- [How to complete this task] For the entries that follow, restate word for word the line containing "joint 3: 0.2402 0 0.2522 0", the line containing "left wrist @", and every line that lies between them.

---

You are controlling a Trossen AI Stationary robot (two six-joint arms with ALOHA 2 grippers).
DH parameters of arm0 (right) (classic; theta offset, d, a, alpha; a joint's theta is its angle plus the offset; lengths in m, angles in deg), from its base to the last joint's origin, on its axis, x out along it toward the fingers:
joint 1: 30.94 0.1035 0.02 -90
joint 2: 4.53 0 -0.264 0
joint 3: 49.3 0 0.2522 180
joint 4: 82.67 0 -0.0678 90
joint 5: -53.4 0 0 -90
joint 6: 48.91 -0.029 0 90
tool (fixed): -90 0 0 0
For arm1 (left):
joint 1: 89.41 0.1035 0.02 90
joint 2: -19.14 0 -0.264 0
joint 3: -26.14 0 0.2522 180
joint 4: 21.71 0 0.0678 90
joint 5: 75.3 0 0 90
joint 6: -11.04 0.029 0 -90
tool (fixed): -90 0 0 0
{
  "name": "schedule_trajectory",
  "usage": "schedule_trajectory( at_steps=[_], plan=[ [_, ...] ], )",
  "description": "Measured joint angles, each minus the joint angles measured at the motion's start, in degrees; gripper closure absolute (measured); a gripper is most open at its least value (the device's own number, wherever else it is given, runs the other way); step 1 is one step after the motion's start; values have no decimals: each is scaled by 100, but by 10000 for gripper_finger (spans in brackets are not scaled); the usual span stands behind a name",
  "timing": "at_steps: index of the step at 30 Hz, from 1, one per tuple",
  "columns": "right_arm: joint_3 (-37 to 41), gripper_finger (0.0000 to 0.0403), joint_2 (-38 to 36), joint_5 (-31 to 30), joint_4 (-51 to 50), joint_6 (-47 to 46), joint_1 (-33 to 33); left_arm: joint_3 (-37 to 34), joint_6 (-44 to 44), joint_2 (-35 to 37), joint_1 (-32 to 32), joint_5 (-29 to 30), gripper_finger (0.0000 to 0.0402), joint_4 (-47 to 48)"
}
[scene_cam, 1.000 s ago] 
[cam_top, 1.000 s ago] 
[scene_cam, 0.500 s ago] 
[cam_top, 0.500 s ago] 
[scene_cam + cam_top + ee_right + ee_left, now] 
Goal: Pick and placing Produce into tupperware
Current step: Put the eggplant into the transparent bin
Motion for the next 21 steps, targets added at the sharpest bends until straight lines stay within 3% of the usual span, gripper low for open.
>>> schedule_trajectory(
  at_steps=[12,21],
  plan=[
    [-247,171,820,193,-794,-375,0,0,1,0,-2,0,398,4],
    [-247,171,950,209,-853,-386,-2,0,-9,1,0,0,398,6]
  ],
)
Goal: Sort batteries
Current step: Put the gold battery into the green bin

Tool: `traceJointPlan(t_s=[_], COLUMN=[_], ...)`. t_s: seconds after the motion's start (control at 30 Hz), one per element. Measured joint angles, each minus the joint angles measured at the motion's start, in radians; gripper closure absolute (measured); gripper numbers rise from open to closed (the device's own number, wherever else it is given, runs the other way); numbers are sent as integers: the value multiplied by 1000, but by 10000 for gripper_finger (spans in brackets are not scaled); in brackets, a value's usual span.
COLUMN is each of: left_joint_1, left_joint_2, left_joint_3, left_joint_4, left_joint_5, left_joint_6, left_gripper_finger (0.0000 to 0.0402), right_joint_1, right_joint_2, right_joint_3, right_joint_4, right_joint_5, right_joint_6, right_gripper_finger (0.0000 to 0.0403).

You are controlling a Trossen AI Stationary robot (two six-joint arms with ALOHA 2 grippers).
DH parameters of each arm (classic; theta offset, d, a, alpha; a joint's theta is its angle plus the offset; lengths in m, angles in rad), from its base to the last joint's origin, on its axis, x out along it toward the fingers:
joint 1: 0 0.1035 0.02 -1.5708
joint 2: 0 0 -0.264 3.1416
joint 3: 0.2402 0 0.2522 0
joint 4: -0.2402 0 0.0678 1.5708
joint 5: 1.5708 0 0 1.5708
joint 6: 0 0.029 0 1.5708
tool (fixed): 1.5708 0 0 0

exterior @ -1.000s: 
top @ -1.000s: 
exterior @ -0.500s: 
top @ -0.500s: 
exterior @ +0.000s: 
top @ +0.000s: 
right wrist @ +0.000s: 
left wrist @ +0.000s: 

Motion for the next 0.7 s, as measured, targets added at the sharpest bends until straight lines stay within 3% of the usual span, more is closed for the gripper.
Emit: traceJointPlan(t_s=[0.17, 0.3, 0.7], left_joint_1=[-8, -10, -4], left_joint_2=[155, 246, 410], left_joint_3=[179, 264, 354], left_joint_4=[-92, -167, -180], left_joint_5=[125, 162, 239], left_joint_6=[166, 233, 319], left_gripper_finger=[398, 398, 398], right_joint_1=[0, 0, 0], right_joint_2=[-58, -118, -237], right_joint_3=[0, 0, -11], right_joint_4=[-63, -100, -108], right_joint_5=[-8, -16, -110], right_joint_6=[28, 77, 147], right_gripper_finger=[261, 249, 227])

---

- [Answer space]
joint 3: 0.2402 0 0.2522 0
joint 4: -0.2402 0 0.0678 1.5708
joint 5: 1.5708 0 0 1.5708
joint 6: 0 0.029 0 1.5708
tool (fixed): 1.5708 0 0 0

exterior @ -1.000s: 
top @ -1.000s: 
exterior @ -0.500s: 
top @ -0.500s: 
exterior @ +0.000s: 
top @ +0.000s: 
right wrist @ +0.000s: 
left wrist @ +0.000s: 

Now the output is complete.